DATA SECTION:
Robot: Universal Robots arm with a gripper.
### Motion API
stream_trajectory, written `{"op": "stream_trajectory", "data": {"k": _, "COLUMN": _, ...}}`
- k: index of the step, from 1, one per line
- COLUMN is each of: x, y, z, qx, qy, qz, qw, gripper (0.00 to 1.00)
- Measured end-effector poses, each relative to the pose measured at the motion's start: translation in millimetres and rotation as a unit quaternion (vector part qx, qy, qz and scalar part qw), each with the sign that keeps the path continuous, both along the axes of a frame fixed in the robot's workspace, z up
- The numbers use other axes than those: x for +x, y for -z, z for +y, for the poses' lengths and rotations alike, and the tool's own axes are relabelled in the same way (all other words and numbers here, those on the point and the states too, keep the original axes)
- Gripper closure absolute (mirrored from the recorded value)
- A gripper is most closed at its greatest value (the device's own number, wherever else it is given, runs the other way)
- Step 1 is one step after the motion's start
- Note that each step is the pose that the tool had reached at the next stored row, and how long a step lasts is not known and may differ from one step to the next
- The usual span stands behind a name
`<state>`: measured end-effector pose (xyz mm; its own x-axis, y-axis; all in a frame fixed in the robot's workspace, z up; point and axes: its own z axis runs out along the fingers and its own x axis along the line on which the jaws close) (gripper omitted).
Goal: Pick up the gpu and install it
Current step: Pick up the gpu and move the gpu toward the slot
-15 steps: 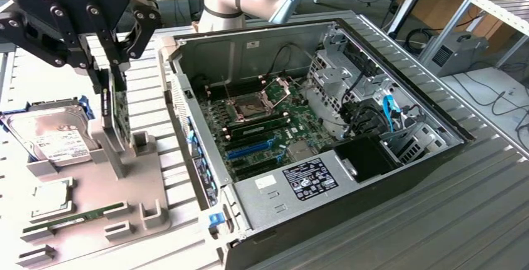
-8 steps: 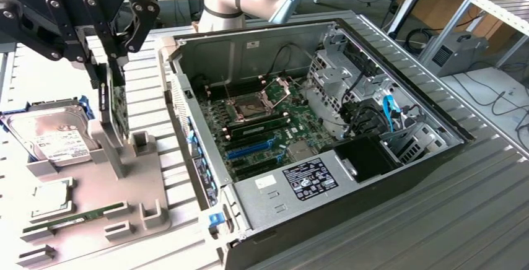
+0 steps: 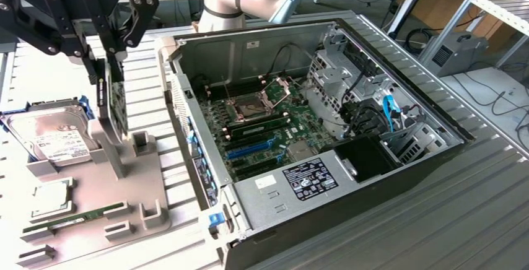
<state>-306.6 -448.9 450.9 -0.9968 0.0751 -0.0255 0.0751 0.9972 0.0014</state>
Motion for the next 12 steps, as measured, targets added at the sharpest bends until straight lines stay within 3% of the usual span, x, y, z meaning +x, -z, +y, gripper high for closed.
{"op": "stream_trajectory", "data": {"k": 12, "x": 0.0, "y": -11.2, "z": 0.0, "qx": 0.0000, "qy": 0.000, "qz": 0.0000, "qw": 1.0000, "gripper": 0.74}}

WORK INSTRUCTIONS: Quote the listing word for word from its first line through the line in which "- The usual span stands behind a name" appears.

YOUR SOLUTION:
Robot: Universal Robots arm with a gripper.
### Motion API
stream_trajectory, written `{"op": "stream_trajectory", "data": {"k": _, "COLUMN": _, ...}}`
- k: index of the step, from 1, one per line
- COLUMN is each of: x, y, z, qx, qy, qz, qw, gripper (0.00 to 1.00)
- Measured end-effector poses, each relative to the pose measured at the motion's start: translation in millimetres and rotation as a unit quaternion (vector part qx, qy, qz and scalar part qw), each with the sign that keeps the path continuous, both along the axes of a frame fixed in the robot's workspace, z up
- The numbers use other axes than those: x for +x, y for -z, z for +y, for the poses' lengths and rotations alike, and the tool's own axes are relabelled in the same way (all other words and numbers here, those on the point and the states too, keep the original axes)
- Gripper closure absolute (mirrored from the recorded value)
- A gripper is most closed at its greatest value (the device's own number, wherever else it is given, runs the other way)
- Step 1 is one step after the motion's start
- Note that each step is the pose that the tool had reached at the next stored row, and how long a step lasts is not known and may differ from one step to the next
- The usual span stands behind a name

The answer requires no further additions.